*** Supplied records Section Begins ***

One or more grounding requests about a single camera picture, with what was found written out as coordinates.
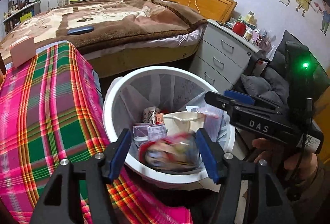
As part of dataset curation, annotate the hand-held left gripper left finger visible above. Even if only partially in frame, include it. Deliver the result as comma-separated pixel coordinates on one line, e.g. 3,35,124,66
31,128,132,224

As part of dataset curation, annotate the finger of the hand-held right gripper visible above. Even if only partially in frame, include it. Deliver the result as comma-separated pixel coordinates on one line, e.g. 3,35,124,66
204,91,235,113
224,89,284,113

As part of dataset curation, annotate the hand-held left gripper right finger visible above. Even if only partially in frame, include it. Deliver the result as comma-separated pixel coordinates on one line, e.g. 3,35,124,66
194,127,297,224

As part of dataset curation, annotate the purple white carton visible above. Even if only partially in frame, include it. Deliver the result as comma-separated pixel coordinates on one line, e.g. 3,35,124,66
133,123,168,141

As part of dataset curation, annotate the colourful snack packet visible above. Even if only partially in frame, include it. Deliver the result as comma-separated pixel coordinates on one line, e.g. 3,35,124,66
138,133,204,171

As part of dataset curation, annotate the cream cloth bag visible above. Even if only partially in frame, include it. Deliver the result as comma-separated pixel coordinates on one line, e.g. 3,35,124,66
163,111,207,137

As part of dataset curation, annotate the white carton brown pattern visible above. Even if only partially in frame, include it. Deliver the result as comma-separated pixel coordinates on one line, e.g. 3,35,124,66
142,107,160,125

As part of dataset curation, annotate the white plastic trash bin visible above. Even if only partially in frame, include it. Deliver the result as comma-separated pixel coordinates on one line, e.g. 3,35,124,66
103,66,236,183

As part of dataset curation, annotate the small red white carton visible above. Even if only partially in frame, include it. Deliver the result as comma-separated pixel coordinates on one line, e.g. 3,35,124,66
155,109,171,125

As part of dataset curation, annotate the person's right hand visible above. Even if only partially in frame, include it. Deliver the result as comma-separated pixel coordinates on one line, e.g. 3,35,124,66
253,138,319,181

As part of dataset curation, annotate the grey cushion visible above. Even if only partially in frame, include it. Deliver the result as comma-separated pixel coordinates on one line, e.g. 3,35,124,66
241,51,289,103

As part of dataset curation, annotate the red white packet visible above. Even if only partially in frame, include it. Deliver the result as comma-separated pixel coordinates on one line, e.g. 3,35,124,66
254,58,270,76

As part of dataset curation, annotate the white drawer cabinet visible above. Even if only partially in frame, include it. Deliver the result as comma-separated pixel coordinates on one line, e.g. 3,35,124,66
189,19,271,93

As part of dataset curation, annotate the pink patterned packet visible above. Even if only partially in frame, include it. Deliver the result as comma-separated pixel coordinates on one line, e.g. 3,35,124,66
254,32,276,52

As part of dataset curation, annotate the red jar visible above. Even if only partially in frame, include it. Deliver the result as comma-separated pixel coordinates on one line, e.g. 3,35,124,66
232,20,246,36

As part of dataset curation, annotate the yellow green box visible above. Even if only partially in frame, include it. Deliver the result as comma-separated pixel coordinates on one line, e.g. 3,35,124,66
242,11,257,27

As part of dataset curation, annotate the pink green plaid tablecloth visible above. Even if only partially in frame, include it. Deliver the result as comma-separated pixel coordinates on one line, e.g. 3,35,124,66
0,42,192,224

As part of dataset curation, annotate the bed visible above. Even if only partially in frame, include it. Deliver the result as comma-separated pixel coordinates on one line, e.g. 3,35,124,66
77,24,207,79

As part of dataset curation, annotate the wooden headboard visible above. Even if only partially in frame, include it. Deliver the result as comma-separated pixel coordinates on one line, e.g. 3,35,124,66
147,0,238,24

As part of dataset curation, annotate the blue case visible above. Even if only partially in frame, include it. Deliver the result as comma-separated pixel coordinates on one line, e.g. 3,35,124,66
67,26,94,36

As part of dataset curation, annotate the brown printed blanket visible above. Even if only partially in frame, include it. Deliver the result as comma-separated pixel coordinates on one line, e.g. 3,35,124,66
0,0,209,65

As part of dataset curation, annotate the pink box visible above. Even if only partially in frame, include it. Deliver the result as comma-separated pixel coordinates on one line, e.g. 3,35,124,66
10,35,35,68

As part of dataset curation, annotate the cluttered white shelf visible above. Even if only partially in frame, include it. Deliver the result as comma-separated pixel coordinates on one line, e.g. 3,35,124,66
2,0,43,35

*** Supplied records Section Ends ***

◆ **Instructions for the task**
Reprint the entries above exactly, images removed.

◆ **Expected answer**
One or more grounding requests about a single camera picture, with what was found written out as coordinates.
As part of dataset curation, annotate the hand-held left gripper left finger visible above. Even if only partially in frame, include it. Deliver the result as comma-separated pixel coordinates on one line, e.g. 3,35,124,66
31,128,132,224

As part of dataset curation, annotate the finger of the hand-held right gripper visible above. Even if only partially in frame, include it. Deliver the result as comma-separated pixel coordinates on one line, e.g. 3,35,124,66
204,91,235,113
224,89,284,113

As part of dataset curation, annotate the hand-held left gripper right finger visible above. Even if only partially in frame, include it. Deliver the result as comma-separated pixel coordinates on one line, e.g. 3,35,124,66
194,127,297,224

As part of dataset curation, annotate the purple white carton visible above. Even if only partially in frame, include it. Deliver the result as comma-separated pixel coordinates on one line, e.g. 3,35,124,66
133,123,168,141

As part of dataset curation, annotate the colourful snack packet visible above. Even if only partially in frame, include it. Deliver the result as comma-separated pixel coordinates on one line, e.g. 3,35,124,66
138,133,204,171

As part of dataset curation, annotate the cream cloth bag visible above. Even if only partially in frame, include it. Deliver the result as comma-separated pixel coordinates on one line, e.g. 3,35,124,66
163,111,207,137

As part of dataset curation, annotate the white carton brown pattern visible above. Even if only partially in frame, include it. Deliver the result as comma-separated pixel coordinates on one line, e.g. 3,35,124,66
142,107,160,125

As part of dataset curation, annotate the white plastic trash bin visible above. Even if only partially in frame, include it. Deliver the result as comma-separated pixel coordinates on one line, e.g. 3,35,124,66
103,66,236,183

As part of dataset curation, annotate the small red white carton visible above. Even if only partially in frame, include it. Deliver the result as comma-separated pixel coordinates on one line, e.g. 3,35,124,66
155,109,171,125

As part of dataset curation, annotate the person's right hand visible above. Even if only partially in frame, include it. Deliver the result as comma-separated pixel coordinates on one line, e.g. 3,35,124,66
253,138,319,181

As part of dataset curation, annotate the grey cushion visible above. Even if only partially in frame, include it. Deliver the result as comma-separated pixel coordinates on one line, e.g. 3,35,124,66
241,51,289,103

As part of dataset curation, annotate the red white packet visible above. Even if only partially in frame, include it. Deliver the result as comma-separated pixel coordinates on one line, e.g. 3,35,124,66
254,58,270,76

As part of dataset curation, annotate the white drawer cabinet visible above. Even if only partially in frame, include it. Deliver the result as comma-separated pixel coordinates on one line, e.g. 3,35,124,66
189,19,271,93

As part of dataset curation, annotate the pink patterned packet visible above. Even if only partially in frame, include it. Deliver the result as comma-separated pixel coordinates on one line, e.g. 3,35,124,66
254,32,276,52

As part of dataset curation, annotate the red jar visible above. Even if only partially in frame, include it. Deliver the result as comma-separated pixel coordinates on one line, e.g. 3,35,124,66
232,20,246,36

As part of dataset curation, annotate the yellow green box visible above. Even if only partially in frame, include it. Deliver the result as comma-separated pixel coordinates on one line, e.g. 3,35,124,66
242,11,257,27

As part of dataset curation, annotate the pink green plaid tablecloth visible above. Even if only partially in frame, include it. Deliver the result as comma-separated pixel coordinates on one line, e.g. 3,35,124,66
0,42,192,224

As part of dataset curation, annotate the bed visible above. Even if only partially in frame, include it. Deliver the result as comma-separated pixel coordinates on one line, e.g. 3,35,124,66
77,24,207,79

As part of dataset curation, annotate the wooden headboard visible above. Even if only partially in frame, include it. Deliver the result as comma-separated pixel coordinates on one line, e.g. 3,35,124,66
147,0,238,24

As part of dataset curation, annotate the blue case visible above. Even if only partially in frame, include it. Deliver the result as comma-separated pixel coordinates on one line, e.g. 3,35,124,66
67,26,94,36

As part of dataset curation, annotate the brown printed blanket visible above. Even if only partially in frame, include it. Deliver the result as comma-separated pixel coordinates on one line, e.g. 3,35,124,66
0,0,209,65

As part of dataset curation, annotate the pink box visible above. Even if only partially in frame, include it. Deliver the result as comma-separated pixel coordinates on one line, e.g. 3,35,124,66
10,35,35,68

As part of dataset curation, annotate the cluttered white shelf visible above. Even if only partially in frame, include it. Deliver the result as comma-separated pixel coordinates on one line, e.g. 3,35,124,66
2,0,43,35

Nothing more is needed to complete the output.